Le congé maternité postnatal est de 10 semaines. Les arguments pour justifier cette différence vont du basique « un enfant a besoin de sa mère » au « mais le père n’a pas besoin de se reposer lui, ça ne sert à rien ». Peu importe l’argument, il témoigne de la méconnaissance des besoins d’un enfant et de la réalité du quotidien d’un parent au foyer. Soyez clairs : oui, une personne venant d’accoucher a besoin de repos. Mais avec un nourrisson mangeant toutes les heures, salissant plusieurs tenues par jour et une maison à gérer au quotidien, nous sommes très loin du relâchement et beaucoup plus proche du surmenage.

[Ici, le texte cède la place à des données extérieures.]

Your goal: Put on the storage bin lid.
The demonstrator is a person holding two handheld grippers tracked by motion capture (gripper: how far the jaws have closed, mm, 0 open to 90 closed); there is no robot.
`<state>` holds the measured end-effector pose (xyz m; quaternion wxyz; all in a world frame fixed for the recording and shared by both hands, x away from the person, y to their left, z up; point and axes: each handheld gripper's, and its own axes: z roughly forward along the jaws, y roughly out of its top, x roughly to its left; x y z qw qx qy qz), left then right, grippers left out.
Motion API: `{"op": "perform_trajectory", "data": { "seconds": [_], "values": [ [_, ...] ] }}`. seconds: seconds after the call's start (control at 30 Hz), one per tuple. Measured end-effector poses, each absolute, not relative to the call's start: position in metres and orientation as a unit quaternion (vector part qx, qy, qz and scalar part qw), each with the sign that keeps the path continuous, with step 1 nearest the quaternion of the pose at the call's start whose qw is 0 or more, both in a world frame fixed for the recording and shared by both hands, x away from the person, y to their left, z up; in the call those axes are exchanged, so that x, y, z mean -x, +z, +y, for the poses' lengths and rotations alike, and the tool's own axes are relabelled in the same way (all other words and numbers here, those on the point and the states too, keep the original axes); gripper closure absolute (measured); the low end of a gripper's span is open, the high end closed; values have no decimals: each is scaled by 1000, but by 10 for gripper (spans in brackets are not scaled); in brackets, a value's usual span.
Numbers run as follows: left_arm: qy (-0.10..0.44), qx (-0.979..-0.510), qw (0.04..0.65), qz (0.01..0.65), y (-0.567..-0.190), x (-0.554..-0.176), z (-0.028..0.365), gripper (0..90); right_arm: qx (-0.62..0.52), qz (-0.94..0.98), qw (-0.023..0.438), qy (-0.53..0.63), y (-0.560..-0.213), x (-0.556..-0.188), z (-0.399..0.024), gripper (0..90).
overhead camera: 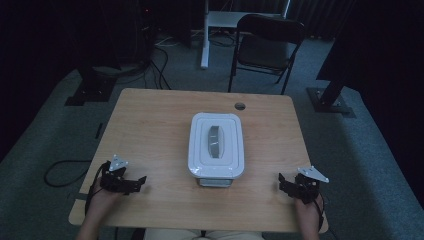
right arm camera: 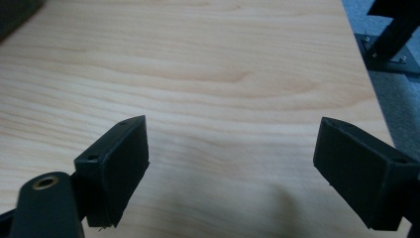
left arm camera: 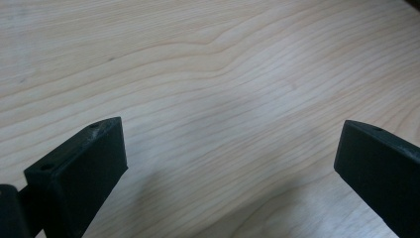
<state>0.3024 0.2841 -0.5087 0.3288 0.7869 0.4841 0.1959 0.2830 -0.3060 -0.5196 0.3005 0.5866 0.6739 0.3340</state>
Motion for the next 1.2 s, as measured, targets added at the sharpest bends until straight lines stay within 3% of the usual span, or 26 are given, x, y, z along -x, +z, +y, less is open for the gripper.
{"op": "perform_trajectory", "data": {
  "seconds": [0.47, 0.67, 1.2],
  "values": [
    [210, -760, 315, 528, -507, -292, 311, 5, -606, 674, 292, 305, -526, -274, -319, 136],
    [215, -761, 297, 536, -511, -292, 315, 5, -629, 670, 267, 291, -528, -273, -325, 134],
    [219, -757, 294, 541, -524, -296, 314, 5, -632, 668, 265, 290, -528, -276, -326, 126]
  ]
}}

Être deux parents pendant cette période ne paraît pas être de trop.
D’une manière assez logique c’est le parent le plus présent qui crée un lien plus fort avec l’enfant et surtout, devient le référent de sa santé, de ses habitudes et de ses soins. Le parent absent au moment où le rythme s’établit se place « naturellement » en retrait et laisse l’autre gérer par facilité.

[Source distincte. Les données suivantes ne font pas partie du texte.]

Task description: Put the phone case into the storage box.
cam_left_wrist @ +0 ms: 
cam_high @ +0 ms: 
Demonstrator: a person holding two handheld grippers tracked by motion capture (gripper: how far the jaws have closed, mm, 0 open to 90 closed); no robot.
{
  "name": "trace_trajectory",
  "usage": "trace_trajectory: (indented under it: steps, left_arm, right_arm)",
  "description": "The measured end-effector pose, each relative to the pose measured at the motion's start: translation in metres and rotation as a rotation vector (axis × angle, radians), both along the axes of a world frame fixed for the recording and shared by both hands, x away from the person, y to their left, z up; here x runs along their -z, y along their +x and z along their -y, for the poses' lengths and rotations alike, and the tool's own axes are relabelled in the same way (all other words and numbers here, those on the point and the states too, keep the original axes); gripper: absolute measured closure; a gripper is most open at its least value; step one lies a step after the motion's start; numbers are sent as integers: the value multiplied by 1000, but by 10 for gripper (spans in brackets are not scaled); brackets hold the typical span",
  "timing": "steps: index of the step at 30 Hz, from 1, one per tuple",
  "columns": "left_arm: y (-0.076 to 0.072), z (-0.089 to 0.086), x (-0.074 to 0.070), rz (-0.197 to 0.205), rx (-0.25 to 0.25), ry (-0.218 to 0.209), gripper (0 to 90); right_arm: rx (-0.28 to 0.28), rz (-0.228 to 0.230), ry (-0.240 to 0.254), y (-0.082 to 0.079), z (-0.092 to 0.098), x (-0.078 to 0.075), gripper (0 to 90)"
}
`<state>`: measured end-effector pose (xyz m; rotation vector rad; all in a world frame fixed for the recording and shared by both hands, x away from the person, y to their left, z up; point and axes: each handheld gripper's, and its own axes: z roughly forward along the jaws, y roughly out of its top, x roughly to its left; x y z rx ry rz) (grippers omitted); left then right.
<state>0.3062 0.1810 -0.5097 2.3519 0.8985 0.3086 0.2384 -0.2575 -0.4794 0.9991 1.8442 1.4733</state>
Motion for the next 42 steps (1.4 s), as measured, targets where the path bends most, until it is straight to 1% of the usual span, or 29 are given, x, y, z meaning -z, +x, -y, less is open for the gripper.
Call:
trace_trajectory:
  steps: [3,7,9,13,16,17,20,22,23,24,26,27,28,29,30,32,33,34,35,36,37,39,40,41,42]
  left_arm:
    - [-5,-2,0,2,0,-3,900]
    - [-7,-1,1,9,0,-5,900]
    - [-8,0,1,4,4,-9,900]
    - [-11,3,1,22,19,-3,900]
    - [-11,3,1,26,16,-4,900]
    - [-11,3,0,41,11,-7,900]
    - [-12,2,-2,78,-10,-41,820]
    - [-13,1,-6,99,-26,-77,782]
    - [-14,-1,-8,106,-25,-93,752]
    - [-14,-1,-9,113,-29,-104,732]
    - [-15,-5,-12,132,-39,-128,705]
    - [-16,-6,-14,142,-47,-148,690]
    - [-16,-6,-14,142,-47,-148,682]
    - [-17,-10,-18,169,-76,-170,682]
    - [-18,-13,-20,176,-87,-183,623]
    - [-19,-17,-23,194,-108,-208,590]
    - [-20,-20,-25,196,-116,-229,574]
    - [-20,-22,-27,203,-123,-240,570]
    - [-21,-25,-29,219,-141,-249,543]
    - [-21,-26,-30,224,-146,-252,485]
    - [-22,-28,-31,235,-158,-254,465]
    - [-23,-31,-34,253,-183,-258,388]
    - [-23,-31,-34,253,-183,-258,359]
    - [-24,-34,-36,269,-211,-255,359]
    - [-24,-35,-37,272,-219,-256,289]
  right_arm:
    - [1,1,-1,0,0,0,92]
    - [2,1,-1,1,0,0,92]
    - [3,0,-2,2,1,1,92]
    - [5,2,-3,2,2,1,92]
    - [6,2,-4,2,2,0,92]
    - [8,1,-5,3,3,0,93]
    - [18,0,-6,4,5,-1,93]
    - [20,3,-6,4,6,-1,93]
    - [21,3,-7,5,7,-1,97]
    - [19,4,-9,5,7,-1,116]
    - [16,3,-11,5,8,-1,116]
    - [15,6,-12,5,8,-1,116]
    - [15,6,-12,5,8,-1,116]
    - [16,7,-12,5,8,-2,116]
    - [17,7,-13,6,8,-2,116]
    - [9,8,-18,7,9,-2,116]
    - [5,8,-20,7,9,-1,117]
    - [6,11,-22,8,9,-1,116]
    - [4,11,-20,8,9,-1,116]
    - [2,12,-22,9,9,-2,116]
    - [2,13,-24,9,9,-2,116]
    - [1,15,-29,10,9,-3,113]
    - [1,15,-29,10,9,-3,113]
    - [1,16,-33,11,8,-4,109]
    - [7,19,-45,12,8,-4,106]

Lors des premiers mois la création du lien familial est primordiale pour un enfant, et lorsqu’il a plusieurs parents le lien doit être formé avec chacun·e, indifféremment du genre dudit parent. On entend énormément de pères dire qu’un nourrisson n’est pas intéressant et qu’on ne peut nouer de lien avec lui, qu’un enfant est plus intéressant une fois plus grand. Ils sont évidemment sincères lorsqu’ils formulent cette impression. Comment trouver un bébé attachant lorsqu’on l’aperçoit à peine quelques instants par jour. Pour développer une parentalité active il est nécessaire d’être présent. Sans surprise quand on passe du temps avec un autre être humain un lien se crée.

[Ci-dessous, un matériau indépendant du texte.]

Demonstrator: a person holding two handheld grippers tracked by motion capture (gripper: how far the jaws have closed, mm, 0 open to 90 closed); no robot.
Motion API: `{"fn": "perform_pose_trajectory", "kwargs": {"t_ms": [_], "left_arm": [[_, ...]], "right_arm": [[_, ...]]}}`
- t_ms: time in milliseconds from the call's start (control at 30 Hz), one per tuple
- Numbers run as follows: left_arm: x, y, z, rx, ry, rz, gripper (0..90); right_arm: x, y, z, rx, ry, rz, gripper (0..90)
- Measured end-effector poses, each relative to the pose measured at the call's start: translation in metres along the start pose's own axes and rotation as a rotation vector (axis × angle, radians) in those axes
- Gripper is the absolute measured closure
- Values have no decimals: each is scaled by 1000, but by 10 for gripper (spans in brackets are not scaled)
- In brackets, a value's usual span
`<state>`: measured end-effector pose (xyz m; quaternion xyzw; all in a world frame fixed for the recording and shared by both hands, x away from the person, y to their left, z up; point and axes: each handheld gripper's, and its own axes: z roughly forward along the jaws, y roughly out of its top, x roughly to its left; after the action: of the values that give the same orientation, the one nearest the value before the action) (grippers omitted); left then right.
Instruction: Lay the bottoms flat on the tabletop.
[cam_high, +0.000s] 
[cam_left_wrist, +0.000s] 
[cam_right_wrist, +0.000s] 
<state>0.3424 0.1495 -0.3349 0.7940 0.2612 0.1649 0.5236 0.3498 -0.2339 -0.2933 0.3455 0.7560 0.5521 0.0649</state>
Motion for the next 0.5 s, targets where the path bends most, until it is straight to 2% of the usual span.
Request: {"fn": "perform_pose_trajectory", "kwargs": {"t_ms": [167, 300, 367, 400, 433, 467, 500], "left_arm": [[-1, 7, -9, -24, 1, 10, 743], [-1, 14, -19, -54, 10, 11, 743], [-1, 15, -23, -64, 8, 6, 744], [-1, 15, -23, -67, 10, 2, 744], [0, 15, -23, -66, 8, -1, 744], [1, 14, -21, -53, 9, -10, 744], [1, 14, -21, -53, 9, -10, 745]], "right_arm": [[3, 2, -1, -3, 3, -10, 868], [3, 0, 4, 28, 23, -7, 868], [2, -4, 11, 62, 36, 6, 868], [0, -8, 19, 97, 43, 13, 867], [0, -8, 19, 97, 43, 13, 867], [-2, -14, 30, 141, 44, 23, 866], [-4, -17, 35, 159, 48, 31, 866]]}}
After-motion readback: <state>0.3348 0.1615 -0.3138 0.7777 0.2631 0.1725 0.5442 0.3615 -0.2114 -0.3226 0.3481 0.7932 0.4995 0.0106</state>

En somme l’image du père est étroitement liée à celle de l’homme dans la société. Elle répond finalement aux mêmes clichés en devant rentrer dans des cases genrées bien précises. Il pèse au-dessus des têtes paternelles la même épée de Damoclès qu’au-dessus des hommes : ne pas être viril en toute circonstance revient à épouser des qualités féminines, ce qu’il faut éviter à tout prix. Quand on réfléchit à la façon dont on se construit au cours de notre vie, les expériences qui nous affectent et forgent notre vision du monde, on comprend rapidement que l’image du père joue un grand rôle dans la vision que nous avons de la masculinité.
L’allongement du congé paternité à la même durée que le congé maternité permettrait de gommer les différences dans les attentes que la société a de chaque parent. Les pères pourraient être plus impliqués dans l’éducation de leurs enfants et prendrait par la même occasion un peu plus de tâches ménagères à leur charge. Les premiers effets positifs de ce congé seraient une meilleure répartition des charges mentale et ménagère. Il existe toutefois un autre effet à l’extérieur de la cellule familiale, aussi important à prendre en compte : celui de gommer en partie le sexisme à l’embauche. Personne n’ignore que lors du recrutement, une femme qu’on soupçonne être en âge de procréer est généralement écartée sans considération pour ses compétences, car les absences engendrées par les congés maternités sont la hantise des patron·nes. Si les hommes bénéficiaient du même temps de congés que leur conjointe, les employeur·ses ne pourraient plus faire cette discrimination-là.